§ ABOUT THIS EXERCISE
Each entry must be output once more without any change.

§ DATASET EXCERPTS

--------------------------------

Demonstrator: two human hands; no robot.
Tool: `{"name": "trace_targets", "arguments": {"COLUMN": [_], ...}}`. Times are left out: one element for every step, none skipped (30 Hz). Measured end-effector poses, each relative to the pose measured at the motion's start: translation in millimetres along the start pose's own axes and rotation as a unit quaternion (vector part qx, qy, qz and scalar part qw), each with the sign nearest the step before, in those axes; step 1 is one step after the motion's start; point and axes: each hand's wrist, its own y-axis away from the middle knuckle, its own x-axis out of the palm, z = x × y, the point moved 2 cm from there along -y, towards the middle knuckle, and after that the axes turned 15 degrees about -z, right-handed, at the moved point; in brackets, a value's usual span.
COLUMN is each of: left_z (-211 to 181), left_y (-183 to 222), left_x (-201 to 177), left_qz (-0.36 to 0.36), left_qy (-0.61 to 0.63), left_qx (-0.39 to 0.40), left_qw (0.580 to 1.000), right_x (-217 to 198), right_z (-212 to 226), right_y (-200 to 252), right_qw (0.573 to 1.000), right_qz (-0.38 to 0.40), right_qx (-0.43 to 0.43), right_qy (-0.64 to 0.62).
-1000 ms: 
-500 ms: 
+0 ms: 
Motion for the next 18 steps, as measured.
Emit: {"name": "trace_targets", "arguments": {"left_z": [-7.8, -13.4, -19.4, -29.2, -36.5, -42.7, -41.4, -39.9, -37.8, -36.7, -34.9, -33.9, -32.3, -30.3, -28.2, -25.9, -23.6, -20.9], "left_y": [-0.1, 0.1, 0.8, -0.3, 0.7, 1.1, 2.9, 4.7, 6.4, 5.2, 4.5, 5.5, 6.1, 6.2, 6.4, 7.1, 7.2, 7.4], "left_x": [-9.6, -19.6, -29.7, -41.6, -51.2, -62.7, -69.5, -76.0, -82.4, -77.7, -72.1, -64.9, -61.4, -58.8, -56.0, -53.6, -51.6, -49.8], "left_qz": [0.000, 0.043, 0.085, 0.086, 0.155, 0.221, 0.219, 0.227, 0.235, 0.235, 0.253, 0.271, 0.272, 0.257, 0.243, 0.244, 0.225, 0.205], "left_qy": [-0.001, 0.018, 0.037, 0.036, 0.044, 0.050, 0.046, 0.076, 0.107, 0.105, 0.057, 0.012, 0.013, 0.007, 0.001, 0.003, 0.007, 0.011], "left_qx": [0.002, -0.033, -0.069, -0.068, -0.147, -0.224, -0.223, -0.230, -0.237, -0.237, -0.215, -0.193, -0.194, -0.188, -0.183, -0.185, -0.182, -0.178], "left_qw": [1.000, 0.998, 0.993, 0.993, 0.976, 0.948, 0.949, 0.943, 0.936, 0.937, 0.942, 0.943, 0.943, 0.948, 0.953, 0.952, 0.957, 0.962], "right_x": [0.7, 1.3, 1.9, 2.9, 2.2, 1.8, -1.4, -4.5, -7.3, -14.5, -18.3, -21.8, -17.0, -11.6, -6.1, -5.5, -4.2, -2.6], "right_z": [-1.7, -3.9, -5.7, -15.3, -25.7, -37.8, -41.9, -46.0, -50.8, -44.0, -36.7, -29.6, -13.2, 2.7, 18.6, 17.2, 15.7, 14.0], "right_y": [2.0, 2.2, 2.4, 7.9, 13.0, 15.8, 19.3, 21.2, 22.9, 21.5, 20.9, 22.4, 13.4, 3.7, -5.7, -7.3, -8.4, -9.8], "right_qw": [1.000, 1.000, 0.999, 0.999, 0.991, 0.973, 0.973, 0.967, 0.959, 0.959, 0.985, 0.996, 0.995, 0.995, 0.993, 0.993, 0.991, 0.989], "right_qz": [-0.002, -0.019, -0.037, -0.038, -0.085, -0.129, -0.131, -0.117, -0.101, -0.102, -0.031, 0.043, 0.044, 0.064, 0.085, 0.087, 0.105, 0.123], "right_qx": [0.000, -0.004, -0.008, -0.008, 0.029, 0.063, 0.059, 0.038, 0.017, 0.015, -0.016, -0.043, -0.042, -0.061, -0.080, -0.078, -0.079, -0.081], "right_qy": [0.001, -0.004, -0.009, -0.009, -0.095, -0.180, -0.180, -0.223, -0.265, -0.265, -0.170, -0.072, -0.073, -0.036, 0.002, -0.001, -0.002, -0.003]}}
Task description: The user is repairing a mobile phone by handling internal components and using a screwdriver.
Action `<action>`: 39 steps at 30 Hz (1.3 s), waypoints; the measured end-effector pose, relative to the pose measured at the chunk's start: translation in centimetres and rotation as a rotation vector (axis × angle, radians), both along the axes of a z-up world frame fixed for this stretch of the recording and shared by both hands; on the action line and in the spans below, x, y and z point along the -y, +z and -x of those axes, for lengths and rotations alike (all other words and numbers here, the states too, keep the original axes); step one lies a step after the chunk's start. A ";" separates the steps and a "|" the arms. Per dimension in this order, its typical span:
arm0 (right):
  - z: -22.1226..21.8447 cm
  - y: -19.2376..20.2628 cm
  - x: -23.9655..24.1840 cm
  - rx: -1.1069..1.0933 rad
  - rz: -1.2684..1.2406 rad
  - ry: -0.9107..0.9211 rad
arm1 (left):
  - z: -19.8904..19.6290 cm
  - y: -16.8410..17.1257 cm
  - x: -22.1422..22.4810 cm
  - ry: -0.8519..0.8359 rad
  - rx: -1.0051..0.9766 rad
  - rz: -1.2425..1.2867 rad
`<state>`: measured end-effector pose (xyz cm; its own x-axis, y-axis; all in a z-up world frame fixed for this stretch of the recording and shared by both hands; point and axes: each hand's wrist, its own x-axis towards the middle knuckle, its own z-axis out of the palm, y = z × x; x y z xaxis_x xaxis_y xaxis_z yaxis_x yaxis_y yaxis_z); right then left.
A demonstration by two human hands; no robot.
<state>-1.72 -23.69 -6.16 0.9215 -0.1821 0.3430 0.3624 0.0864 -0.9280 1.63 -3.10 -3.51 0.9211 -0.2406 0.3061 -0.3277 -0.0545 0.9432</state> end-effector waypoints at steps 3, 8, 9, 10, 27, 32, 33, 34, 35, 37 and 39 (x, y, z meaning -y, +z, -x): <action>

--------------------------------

§ ANSWER SPACE
Demonstrator: two human hands; no robot.
Tool: `{"name": "trace_targets", "arguments": {"COLUMN": [_], ...}}`. Times are left out: one element for every step, none skipped (30 Hz). Measured end-effector poses, each relative to the pose measured at the motion's start: translation in millimetres along the start pose's own axes and rotation as a unit quaternion (vector part qx, qy, qz and scalar part qw), each with the sign nearest the step before, in those axes; step 1 is one step after the motion's start; point and axes: each hand's wrist, its own y-axis away from the middle knuckle, its own x-axis out of the palm, z = x × y, the point moved 2 cm from there along -y, towards the middle knuckle, and after that the axes turned 15 degrees about -z, right-handed, at the moved point; in brackets, a value's usual span.
COLUMN is each of: left_z (-211 to 181), left_y (-183 to 222), left_x (-201 to 177), left_qz (-0.36 to 0.36), left_qy (-0.61 to 0.63), left_qx (-0.39 to 0.40), left_qw (0.580 to 1.000), right_x (-217 to 198), right_z (-212 to 226), right_y (-200 to 252), right_qw (0.573 to 1.000), right_qz (-0.38 to 0.40), right_qx (-0.43 to 0.43), right_qy (-0.64 to 0.62).
-1000 ms: 
-500 ms: 
+0 ms: 
Motion for the next 18 steps, as measured.
Emit: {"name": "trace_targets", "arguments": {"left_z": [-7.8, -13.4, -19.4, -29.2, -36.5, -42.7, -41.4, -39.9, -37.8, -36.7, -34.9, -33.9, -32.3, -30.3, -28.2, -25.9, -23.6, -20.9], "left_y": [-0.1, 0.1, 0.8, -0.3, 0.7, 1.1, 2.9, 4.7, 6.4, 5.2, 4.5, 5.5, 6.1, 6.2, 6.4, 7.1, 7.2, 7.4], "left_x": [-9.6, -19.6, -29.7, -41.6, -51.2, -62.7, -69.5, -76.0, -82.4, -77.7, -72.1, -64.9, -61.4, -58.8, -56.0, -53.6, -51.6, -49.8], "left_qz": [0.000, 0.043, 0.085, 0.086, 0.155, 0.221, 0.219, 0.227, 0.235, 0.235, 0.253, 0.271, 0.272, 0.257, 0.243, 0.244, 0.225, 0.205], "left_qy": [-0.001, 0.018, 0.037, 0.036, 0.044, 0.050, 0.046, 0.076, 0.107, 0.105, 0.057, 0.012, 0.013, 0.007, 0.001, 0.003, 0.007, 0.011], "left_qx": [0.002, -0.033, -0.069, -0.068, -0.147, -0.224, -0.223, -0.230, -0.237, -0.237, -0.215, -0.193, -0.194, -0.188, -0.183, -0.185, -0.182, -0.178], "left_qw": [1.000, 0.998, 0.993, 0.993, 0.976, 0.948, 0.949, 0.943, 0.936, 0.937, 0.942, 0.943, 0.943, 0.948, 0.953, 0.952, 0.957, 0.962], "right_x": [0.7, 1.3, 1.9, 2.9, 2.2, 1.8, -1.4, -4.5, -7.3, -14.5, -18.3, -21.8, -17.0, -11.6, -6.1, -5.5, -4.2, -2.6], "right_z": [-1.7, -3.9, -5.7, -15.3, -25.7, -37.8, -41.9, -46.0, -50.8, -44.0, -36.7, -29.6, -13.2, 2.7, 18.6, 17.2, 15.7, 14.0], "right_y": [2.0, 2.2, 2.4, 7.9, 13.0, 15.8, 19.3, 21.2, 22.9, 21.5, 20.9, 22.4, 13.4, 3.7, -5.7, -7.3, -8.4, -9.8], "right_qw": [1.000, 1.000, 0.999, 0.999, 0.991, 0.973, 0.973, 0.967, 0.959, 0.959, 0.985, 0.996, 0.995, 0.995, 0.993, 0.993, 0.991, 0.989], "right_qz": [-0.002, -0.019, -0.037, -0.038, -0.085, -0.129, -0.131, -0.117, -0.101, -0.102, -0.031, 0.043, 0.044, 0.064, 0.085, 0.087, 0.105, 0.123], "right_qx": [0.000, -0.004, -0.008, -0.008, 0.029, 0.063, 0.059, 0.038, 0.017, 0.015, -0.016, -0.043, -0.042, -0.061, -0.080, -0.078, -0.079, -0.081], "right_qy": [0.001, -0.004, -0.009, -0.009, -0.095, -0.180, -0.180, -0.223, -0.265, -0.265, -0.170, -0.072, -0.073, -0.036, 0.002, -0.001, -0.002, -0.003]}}
Task description: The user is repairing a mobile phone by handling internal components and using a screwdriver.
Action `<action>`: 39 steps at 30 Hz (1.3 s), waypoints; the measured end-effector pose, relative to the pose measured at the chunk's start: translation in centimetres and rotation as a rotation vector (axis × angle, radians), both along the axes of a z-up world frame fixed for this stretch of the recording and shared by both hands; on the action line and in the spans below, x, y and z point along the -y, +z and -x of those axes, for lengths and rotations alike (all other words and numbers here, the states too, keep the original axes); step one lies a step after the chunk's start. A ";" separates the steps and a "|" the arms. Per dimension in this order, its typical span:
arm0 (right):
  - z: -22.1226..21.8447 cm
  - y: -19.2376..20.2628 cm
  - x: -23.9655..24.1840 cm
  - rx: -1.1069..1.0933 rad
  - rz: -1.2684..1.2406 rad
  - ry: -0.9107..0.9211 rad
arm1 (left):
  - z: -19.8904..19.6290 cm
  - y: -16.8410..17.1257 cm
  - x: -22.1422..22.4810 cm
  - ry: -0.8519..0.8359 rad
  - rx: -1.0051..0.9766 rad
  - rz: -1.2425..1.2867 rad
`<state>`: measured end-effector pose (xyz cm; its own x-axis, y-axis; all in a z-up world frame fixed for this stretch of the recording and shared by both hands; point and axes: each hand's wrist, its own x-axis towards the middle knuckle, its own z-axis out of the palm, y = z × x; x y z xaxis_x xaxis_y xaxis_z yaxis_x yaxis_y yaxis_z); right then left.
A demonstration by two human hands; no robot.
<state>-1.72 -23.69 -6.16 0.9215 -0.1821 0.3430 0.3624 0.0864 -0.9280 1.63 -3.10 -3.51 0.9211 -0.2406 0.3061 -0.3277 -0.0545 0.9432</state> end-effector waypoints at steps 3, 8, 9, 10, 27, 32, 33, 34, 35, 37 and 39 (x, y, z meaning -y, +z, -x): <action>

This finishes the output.